Les établissements muséaux savent l’importance de s’adresser aux bambins et de les habituer à l’expérience de leurs murs. L’initiation commence dès la petite enfance, avec des parcours d’éveil artistique, et se poursuit avec divers ateliers et activités durant les vacances et en cours d’année. En toile de fond, l’espoir de pérenniser le lien avec cette audience une fois devenue adulte. «Nous avons le devoir d’intéresser les jeunes, assure Roger Mayou. On espère qu’ils apprennent quelque chose. Après, ils choisiront de venir ou pas, mais ce sera pour eux un univers familier. Je me réjouis beaucoup que 30% de notre public ait moins de 22 ans.»

Au Musée Ariana comme ailleurs, on multiplie les animations pour et avec les (très) jeunes. Un coin leur est spécialement réservé pour dessiner, bricoler et découvrir céramiques et faïences par le jeu. «Il est essentiel de faire entrer la culture dans l’éducation des enfants, souligne Isabelle Naef Galuba, directrice. En les faisant venir tôt, on atteint aussi les parents et le reste de la famille. Le musée travaille aussi à la formation des enseignants, afin qu’ils puissent guider leurs classes à travers les collections.»

Car le public scolaire constitue, à l’évidence, un vivier séduisant. «Nous avons fait beaucoup d’actions avec le Département de l’enseignement public (DIP), indique Alexandre Fiette. En visitant la Maison Tavel, les écoliers découvrent un lieu emblématique pour accéder à l’histoire genevoise.» Ces précieux spectateurs, au dire de Jean-Yves Marin, se sont un peu désintéressés du MAH ces dernières années. «Nous avons observé une baisse importante du nombre de classes, déplore-t-il. Cela a aussi joué sur le taux de fréquentation.»
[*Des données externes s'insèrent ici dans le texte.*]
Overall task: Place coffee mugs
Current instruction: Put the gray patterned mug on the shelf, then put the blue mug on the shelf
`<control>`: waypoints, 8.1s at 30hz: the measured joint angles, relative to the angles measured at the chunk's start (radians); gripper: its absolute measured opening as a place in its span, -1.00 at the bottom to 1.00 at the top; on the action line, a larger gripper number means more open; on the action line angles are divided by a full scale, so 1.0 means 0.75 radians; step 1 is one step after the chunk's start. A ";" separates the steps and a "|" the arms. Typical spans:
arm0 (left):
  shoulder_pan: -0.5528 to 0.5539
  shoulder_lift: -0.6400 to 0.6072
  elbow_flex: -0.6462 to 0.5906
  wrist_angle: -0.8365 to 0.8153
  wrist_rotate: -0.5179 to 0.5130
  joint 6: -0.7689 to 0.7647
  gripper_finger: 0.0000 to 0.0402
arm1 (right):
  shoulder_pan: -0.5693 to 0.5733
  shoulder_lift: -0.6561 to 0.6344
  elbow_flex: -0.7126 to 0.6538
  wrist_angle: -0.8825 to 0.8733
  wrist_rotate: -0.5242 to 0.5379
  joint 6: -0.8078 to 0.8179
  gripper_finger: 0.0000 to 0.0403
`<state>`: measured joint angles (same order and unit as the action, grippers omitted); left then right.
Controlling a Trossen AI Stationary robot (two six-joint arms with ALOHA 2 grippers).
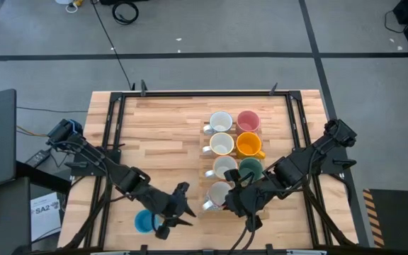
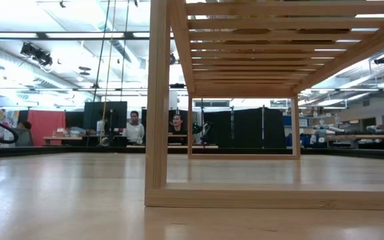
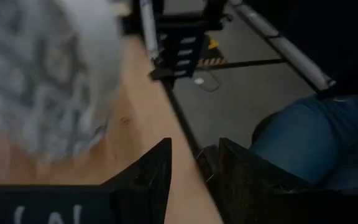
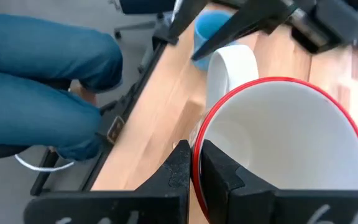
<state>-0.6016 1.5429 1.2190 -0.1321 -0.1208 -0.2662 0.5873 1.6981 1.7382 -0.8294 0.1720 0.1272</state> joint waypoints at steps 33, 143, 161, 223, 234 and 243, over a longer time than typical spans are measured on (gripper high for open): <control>0.002 0.000 -0.001 -0.091 -0.017 -0.060 -0.31 | 0.002 0.000 0.128 -0.209 0.020 0.117 -0.87; 0.003 0.001 -0.001 -0.090 -0.018 -0.061 -0.31 | -0.012 0.080 0.152 -0.241 -0.117 0.186 -0.07; -0.018 -0.017 -0.001 -0.163 0.136 -0.337 -0.31 | 0.004 0.001 0.153 -0.189 -0.117 0.152 -0.07; -0.406 0.188 -0.001 -1.233 0.059 -1.655 -0.53 | 0.471 -0.083 -0.142 0.078 0.270 0.675 -0.07; -0.367 0.179 0.001 -1.228 0.117 -1.643 -0.87 | 0.469 -0.083 -0.142 0.113 0.336 0.664 -0.07; -0.327 0.048 -0.003 -1.120 0.192 -1.619 -0.87 | 0.446 -0.083 -0.142 0.197 0.341 0.664 -0.07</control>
<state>-0.8472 1.5792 1.2167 -0.9722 0.0235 -1.4805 0.9220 1.6356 1.6318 -0.6814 0.4278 0.6250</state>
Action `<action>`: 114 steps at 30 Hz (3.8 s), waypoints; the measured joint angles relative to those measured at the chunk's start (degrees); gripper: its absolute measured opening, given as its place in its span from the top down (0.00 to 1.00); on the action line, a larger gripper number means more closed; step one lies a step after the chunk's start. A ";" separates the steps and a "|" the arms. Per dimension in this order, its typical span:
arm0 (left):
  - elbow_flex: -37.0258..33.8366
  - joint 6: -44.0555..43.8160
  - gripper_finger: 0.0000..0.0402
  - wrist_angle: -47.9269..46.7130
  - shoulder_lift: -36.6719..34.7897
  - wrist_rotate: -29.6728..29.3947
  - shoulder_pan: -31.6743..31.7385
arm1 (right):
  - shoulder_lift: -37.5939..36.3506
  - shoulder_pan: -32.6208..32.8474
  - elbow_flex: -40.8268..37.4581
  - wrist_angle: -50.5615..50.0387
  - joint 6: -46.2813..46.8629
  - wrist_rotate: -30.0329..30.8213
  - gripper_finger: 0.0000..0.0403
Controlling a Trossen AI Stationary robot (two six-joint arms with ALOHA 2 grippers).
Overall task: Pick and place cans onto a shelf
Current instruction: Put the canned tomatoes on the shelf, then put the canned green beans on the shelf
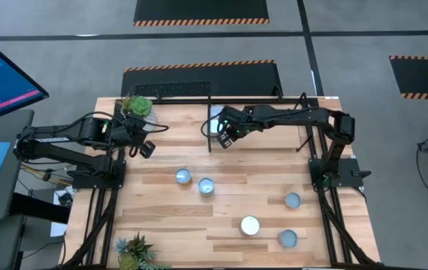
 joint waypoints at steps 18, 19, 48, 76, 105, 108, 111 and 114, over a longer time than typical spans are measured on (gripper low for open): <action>-0.43 26.09 1.00 20.81 12.11 0.52 3.28 | -11.02 4.12 12.82 -23.77 -0.53 -0.90 0.83; -1.14 28.86 1.00 23.76 13.90 1.36 4.20 | -12.61 4.56 13.30 -24.89 -0.47 0.84 0.83; -3.58 44.40 1.00 62.77 39.47 16.55 13.96 | -33.48 25.83 13.51 -42.11 21.53 27.51 0.83; 0.74 28.45 1.00 23.20 25.81 34.94 10.53 | -30.30 28.24 8.32 -38.33 6.51 19.31 0.83; -2.05 26.81 0.74 15.15 27.08 28.94 4.45 | -4.36 40.57 8.15 -16.24 12.59 -15.80 0.70; -2.05 29.81 0.74 14.89 27.06 26.45 4.45 | -1.38 42.17 8.16 -12.66 12.72 -16.29 0.63; -2.05 32.39 0.74 15.13 27.06 24.63 4.45 | 0.68 42.71 8.13 -13.75 14.40 -16.32 0.55; -2.05 34.08 0.74 15.29 27.06 23.15 4.45 | 2.01 42.28 8.13 -15.06 15.54 -16.29 0.49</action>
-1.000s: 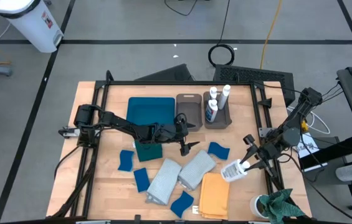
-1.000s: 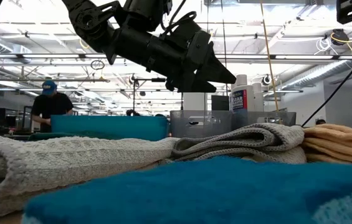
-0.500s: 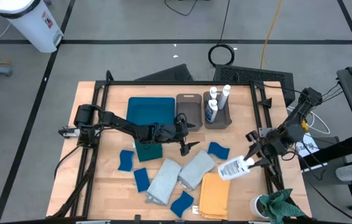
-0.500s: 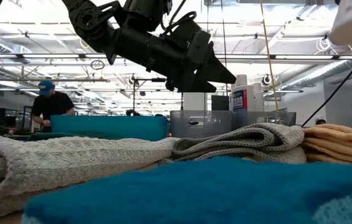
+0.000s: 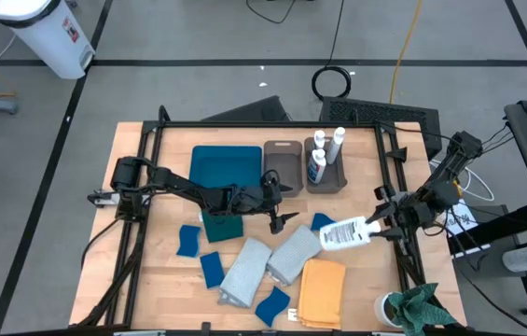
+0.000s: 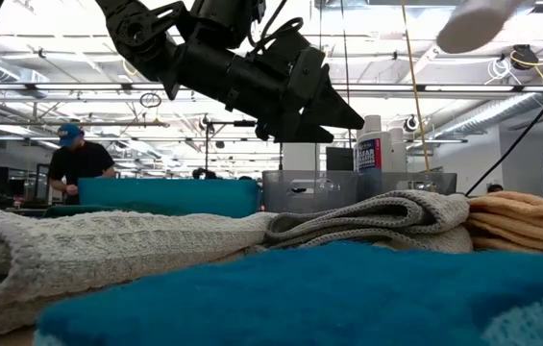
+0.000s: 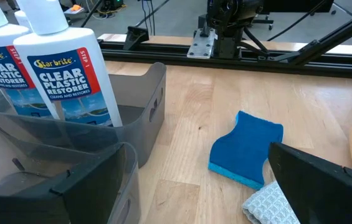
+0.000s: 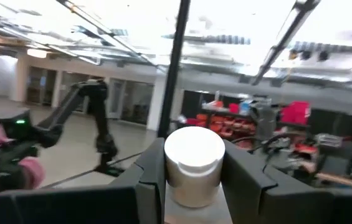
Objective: Pick & Place Kitchen Items
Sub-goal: Put the white plastic restorer bottle into the right black bin
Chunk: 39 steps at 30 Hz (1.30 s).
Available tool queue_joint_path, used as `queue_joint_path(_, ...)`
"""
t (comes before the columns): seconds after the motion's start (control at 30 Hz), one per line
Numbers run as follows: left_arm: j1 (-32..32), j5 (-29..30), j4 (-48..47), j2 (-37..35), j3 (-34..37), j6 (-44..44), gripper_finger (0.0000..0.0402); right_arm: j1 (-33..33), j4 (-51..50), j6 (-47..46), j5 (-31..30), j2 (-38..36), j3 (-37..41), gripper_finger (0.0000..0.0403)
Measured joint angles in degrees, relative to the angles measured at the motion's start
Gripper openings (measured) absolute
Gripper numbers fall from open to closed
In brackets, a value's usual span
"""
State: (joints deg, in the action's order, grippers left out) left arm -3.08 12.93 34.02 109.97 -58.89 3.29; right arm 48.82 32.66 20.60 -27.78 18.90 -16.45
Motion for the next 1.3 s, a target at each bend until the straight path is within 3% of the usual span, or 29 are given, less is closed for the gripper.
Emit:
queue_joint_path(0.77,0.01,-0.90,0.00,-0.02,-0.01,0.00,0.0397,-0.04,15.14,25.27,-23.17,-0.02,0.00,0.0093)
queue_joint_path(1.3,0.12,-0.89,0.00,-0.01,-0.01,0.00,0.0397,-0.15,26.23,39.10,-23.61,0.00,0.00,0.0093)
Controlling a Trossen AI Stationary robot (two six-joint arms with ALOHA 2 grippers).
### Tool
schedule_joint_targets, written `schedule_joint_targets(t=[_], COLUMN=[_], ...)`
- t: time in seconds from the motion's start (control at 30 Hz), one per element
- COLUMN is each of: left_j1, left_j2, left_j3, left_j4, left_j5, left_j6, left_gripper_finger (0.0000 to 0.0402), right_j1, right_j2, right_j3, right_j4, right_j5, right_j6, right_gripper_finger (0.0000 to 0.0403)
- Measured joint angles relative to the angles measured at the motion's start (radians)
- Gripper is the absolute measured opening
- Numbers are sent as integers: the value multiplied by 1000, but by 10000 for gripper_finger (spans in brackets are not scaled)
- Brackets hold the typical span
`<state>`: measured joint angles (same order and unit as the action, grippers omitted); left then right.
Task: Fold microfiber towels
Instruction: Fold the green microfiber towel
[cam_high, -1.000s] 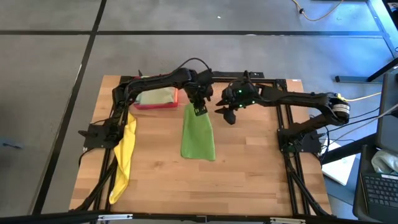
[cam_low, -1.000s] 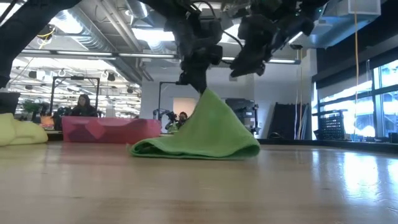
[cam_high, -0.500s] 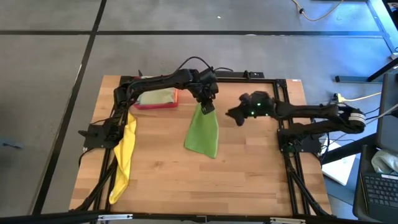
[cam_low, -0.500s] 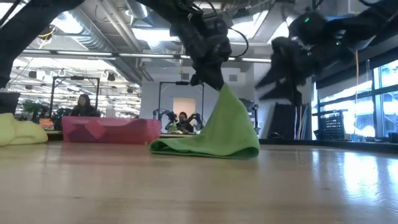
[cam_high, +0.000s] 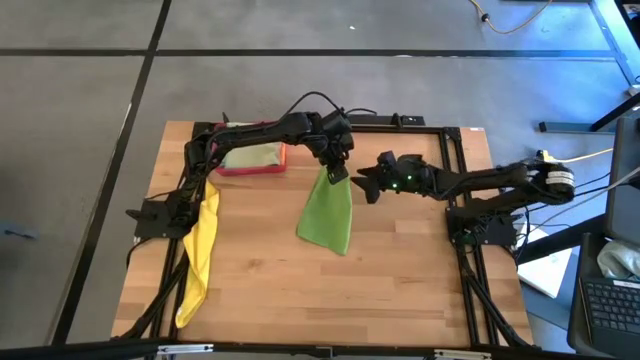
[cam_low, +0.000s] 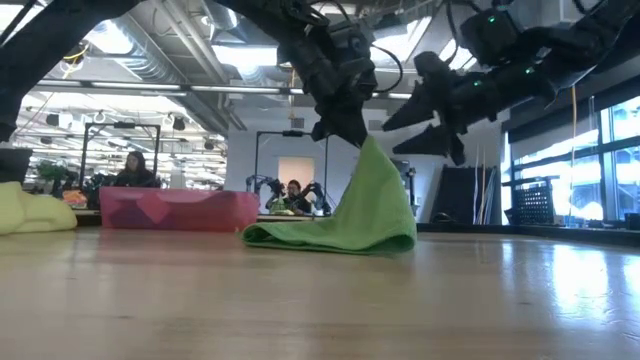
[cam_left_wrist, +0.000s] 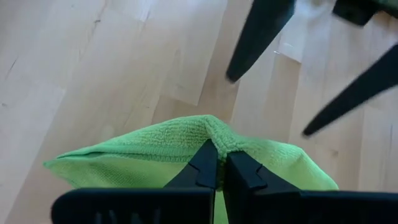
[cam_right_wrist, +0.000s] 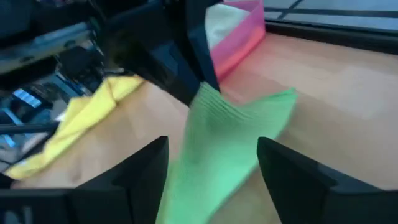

Le DIP ne donne aucune directive en matière de visite. «Les enseignants décident en fonction de leur projet pédagogique, précise Nadia Keckeis, directrice par intérim du Service cantonal de la culture. Les musées de la Ville et les musées conventionnés offrent généreusement l’entrée aux classes.» Une enquête récente démontre qu’il n’existe pas de musée qui se détache comme étant le favori des écoliers et des collégiens. Schématiquement, le pro rata des visites scolaires correspond à celui des autres publics: le Muséum et le MAH sortent en tête. I.L.